Only the lines that include "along" should be copied from the data below.

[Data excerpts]
------------
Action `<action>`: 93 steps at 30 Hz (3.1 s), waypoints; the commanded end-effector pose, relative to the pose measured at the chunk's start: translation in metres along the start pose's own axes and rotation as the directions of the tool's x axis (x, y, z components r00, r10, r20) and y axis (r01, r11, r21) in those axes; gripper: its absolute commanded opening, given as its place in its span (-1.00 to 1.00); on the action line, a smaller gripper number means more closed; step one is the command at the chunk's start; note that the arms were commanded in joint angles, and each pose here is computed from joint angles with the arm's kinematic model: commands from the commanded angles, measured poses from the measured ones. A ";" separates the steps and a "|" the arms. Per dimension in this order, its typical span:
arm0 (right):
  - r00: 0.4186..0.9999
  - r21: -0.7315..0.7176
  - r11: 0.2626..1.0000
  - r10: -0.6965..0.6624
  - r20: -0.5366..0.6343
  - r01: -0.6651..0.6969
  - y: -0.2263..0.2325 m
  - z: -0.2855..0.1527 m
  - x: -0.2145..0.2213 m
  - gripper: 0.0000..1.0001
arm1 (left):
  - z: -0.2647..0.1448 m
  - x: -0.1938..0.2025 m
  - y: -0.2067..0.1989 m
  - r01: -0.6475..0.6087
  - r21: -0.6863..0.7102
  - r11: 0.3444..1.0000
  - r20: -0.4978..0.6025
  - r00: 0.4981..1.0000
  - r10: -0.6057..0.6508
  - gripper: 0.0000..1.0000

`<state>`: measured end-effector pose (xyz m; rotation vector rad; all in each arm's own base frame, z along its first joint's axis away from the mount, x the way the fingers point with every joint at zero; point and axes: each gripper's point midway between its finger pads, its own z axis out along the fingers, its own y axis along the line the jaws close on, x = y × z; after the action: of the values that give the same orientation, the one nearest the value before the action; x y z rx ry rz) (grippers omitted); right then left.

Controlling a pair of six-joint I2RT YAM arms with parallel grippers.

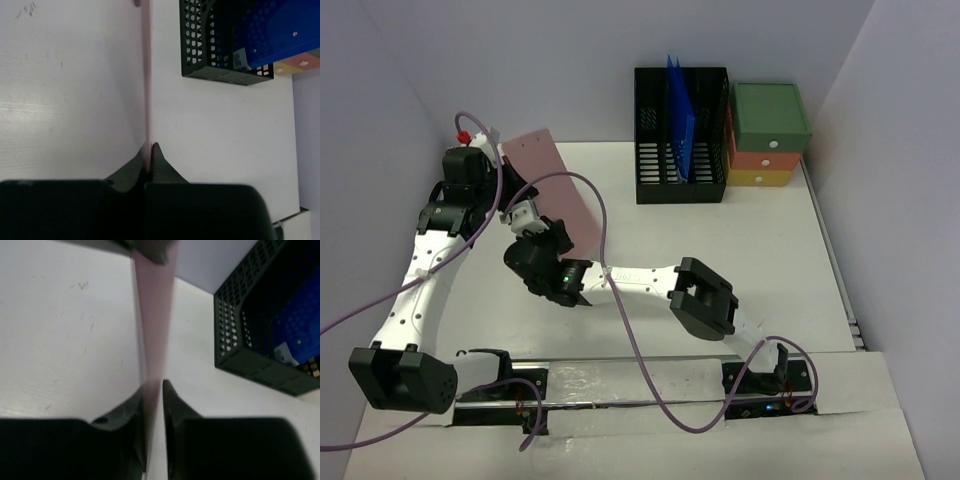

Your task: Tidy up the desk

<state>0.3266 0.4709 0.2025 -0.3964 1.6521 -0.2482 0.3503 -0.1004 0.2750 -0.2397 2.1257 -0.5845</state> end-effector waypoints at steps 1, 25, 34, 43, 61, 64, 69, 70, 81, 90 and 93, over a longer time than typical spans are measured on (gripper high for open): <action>0.999 0.099 0.994 0.047 -0.013 -0.046 -0.033 0.012 0.000 -0.86 | -0.026 -0.003 -0.023 -0.011 0.095 0.995 0.013 1.000 0.010 -1.00; 0.929 -0.136 0.923 0.343 -0.137 -0.361 -0.066 0.015 0.067 -1.00 | -0.077 -0.071 -0.056 -0.289 0.108 0.951 0.241 0.936 0.257 0.99; 0.899 -0.239 0.867 0.430 -0.087 -0.438 -0.097 0.007 0.055 -1.00 | -0.096 -0.087 -0.062 -0.328 0.083 0.941 0.308 0.906 0.289 0.99; 0.855 -0.366 0.805 0.516 0.043 -0.467 -0.145 -0.021 0.005 -1.00 | -0.083 -0.073 -0.048 -0.315 0.059 0.947 0.283 0.915 0.286 0.99; 0.698 -0.386 0.775 0.624 0.350 -0.500 -0.293 -0.061 -0.091 -1.00 | -0.064 -0.048 -0.014 -0.316 -0.028 0.948 0.238 0.919 0.313 0.98; 0.673 -0.339 0.792 0.611 0.418 -0.508 -0.335 -0.063 -0.110 -1.00 | -0.055 -0.040 -0.006 -0.309 -0.037 0.950 0.220 0.925 0.309 0.99; 0.692 -0.181 0.851 0.509 0.511 -0.493 -0.399 -0.050 -0.123 -1.00 | -0.048 -0.037 0.002 -0.330 -0.064 0.942 0.209 0.919 0.336 0.98; 0.701 -0.129 0.862 0.478 0.530 -0.491 -0.418 -0.042 -0.125 -1.00 | -0.045 -0.036 0.006 -0.341 -0.078 0.937 0.204 0.914 0.350 0.98; 0.766 0.041 0.887 0.374 0.523 -0.461 -0.475 0.031 -0.116 -1.00 | -0.029 -0.028 0.053 -0.361 -0.230 0.904 0.149 0.905 0.399 0.98; 0.813 0.108 0.892 0.344 0.470 -0.439 -0.478 0.096 -0.080 -1.00 | -0.019 -0.029 0.076 -0.342 -0.266 0.901 0.113 0.917 0.382 0.99; 0.817 0.122 0.889 0.342 0.465 -0.442 -0.478 0.113 -0.067 -1.00 | -0.012 -0.031 0.080 -0.349 -0.274 0.896 0.091 0.918 0.386 0.98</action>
<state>0.4918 0.0774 0.3881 0.0355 1.3715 -0.0386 0.3442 -0.0215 0.2528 -0.0239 2.0725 -0.1024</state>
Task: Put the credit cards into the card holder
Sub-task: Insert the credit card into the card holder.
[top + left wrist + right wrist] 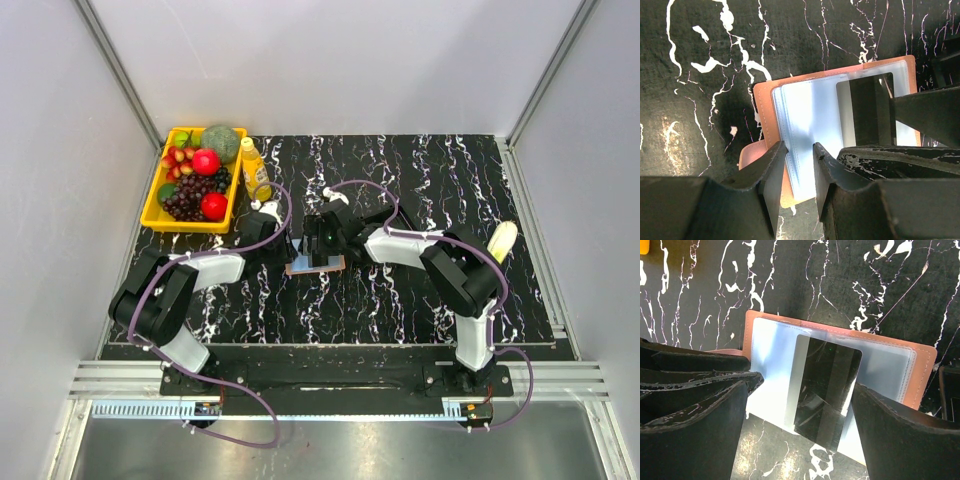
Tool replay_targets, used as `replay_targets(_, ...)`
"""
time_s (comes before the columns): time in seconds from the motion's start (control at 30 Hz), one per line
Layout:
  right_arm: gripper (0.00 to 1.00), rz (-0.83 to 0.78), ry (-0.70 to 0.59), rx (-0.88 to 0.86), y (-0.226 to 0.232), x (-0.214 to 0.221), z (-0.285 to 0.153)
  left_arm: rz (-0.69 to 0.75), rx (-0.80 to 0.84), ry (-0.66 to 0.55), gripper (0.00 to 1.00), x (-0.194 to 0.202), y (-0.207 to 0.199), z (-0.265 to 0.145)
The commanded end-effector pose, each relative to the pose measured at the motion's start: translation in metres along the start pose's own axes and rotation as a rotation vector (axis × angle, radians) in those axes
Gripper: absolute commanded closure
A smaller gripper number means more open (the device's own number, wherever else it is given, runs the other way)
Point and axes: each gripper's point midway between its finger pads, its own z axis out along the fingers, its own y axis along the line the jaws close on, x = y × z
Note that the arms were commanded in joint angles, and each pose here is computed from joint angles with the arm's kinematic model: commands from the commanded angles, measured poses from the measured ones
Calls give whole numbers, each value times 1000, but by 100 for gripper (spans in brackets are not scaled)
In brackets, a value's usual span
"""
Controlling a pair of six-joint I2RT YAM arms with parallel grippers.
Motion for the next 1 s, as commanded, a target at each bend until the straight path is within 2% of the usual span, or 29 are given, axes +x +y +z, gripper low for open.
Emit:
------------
• [TASK RESULT]
Action `<action>`: 93 steps at 30 Hz (3.1 s), waypoints; the commanded end-effector pose, relative to the pose measured at the chunk's start: translation in metres along the start pose's own axes and rotation as the directions of the tool's x axis (x, y, z components r00, r10, r20) and y axis (r01, r11, r21) in those axes; gripper: its absolute commanded opening, given as its place in its span (-1.00 to 1.00); on the action line, a smaller gripper number means more closed; step one is the command at the chunk's start; note that the arms were commanded in joint angles, and each pose here is computed from joint angles with the arm's kinematic model: commands from the commanded angles, measured poses from the measured ones. A ";" separates the steps and a "|" the arms. Per dimension in this order, its typical span:
`<state>`: measured end-effector pose (xyz m; rotation vector rad; all in each arm's own base frame, z along its first joint's axis away from the mount, x the way the fingers point with every joint at zero; point and axes: each gripper's point midway between its finger pads, its own z axis out along the fingers, its own y axis along the line the jaws close on, x = y × z; after the action: of the values that give the same orientation, the one nearest the value before the action; x y z rx ry rz) (grippers omitted); right then left.
The commanded end-effector pose, each relative to the pose measured at the motion's start: translation in metres along the start pose's own axes and rotation as a rotation vector (axis × angle, radians) in those axes
Point and axes: each gripper's point midway between its finger pads, its own z axis out along the fingers, its own y axis along the line the jaws close on, x = y × z

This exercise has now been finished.